For one, it would turn BASF into a massive, integrated seed and chemical company. Currently, BASF produces agricultural chemicals but is not in the seed business itself. Instead, it partners with independent seed companies to produce pesticides and herbicides optimized to work with the specific strains of seeds the independents offer. This allows smaller seed companies to compete against big integrated firms like Dow, Bayer, and Monsanto that produce both seeds and chemicals.

But if BASF gets into the seed business itself it will be competing with, rather than servicing the independent seed companies it currently supplies with chemicals. Independent seed companies would lose a neutral chemical company to work with, making it that much more difficult for smaller, newer companies to compete with the biggest agro-giants.

“You will now have to make entry at the seed and chemical level, to be a competitor,” says Peter Carstensen, a law professor at the University of Wisconsin, “which will make it substantially more burdensome, if not possible, for anyone to emerge as a competitor to constrain the market power” of the biggest agriculture companies.

If antitrust enforcers approve the deal, BASF is likely to act like other big, integrated agribusinesses. These companies "leverage their market power to drive purchases of a narrower set of products,” says Kristina Hubbard, advocacy and communications director at the Organic Seed Alliance. Just as Monsanto uses its vast control over seeds and seed traits to steer farmers toward buying Monsanto herbicides and pesticides, BASF would have every reason to do the same.

In other words, Bayer’s planned sell-off would turn BASF into a more dominant company in the seed and agrochemicals sector without reducing concentration in this highly concentrated industry. Indeed, Bayer would grow even more powerful and dominant via its merger with Monsanto, which already controls 98% of seed traits for herbicide resistant soybeans, and 79% of seed traits for herbicide resistant corn.

"We think the merger is too big to fix,” says Diana Moss, president of the American Antitrust Institute. "The only effective remedy here is for the government to move to block the merger.”

Patrick Woodall, research director and senior policy advocate at Food and Water Watch, agrees.

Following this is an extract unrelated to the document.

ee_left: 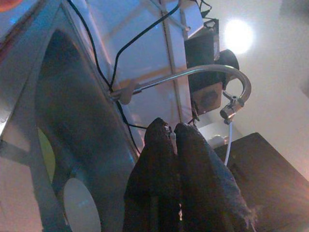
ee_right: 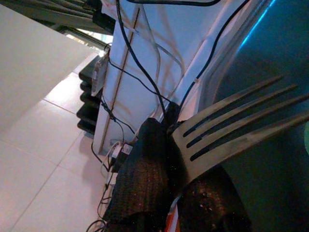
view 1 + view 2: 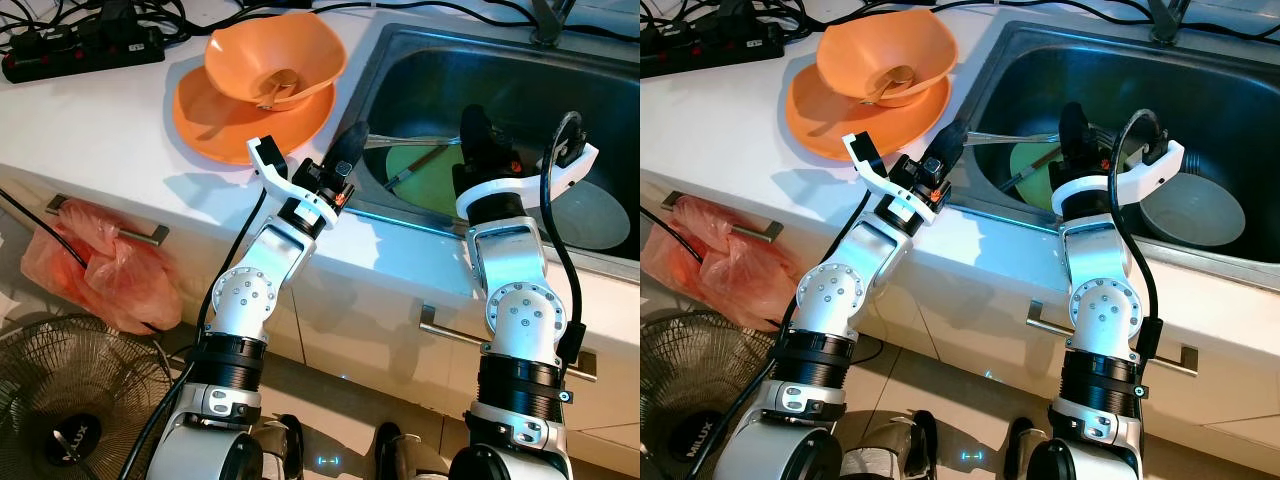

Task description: Kitchen organization

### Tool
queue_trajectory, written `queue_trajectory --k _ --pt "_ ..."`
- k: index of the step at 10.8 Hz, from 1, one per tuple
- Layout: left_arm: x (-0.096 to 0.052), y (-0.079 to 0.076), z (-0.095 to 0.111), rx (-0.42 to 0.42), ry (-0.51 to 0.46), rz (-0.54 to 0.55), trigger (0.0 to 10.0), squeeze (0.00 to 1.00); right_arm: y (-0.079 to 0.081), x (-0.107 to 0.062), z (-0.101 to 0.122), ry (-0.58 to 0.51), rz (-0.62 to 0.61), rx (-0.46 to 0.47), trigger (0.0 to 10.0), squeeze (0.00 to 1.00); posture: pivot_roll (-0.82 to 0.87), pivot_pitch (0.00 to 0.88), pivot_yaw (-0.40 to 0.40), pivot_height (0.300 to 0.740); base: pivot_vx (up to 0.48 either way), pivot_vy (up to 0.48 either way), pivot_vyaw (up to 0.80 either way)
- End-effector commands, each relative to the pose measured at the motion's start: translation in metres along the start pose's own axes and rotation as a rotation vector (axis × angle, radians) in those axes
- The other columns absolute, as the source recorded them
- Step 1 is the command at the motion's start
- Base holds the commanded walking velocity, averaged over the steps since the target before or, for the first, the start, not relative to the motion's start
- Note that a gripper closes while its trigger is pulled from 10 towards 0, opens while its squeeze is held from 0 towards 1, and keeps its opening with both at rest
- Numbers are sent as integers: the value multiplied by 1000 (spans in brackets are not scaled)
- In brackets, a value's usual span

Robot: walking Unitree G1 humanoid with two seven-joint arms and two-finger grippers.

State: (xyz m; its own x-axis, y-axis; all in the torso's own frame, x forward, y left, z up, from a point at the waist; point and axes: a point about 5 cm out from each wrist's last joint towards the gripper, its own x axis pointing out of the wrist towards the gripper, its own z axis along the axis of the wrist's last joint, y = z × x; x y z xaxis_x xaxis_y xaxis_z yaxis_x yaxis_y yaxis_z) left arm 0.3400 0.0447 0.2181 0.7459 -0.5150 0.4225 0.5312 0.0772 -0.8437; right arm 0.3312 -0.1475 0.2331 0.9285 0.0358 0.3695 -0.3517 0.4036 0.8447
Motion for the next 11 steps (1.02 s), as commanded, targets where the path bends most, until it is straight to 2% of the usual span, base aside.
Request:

Rather than divesting bits and pieces of Monsanto or Bayer, "it makes more sense to block the merger.”

Antitrust enforcers in the US and Europe continue to scrutinize Bayer’s proposed takeover of Monsanto, and the process is taking longer than expected, according to Bayer. Originally, the company predicted the deal would close by the beginning of 2018, but this week, Bayer chief executive Werner Baumann said the company plans to close the deal in the second quarter of 2018.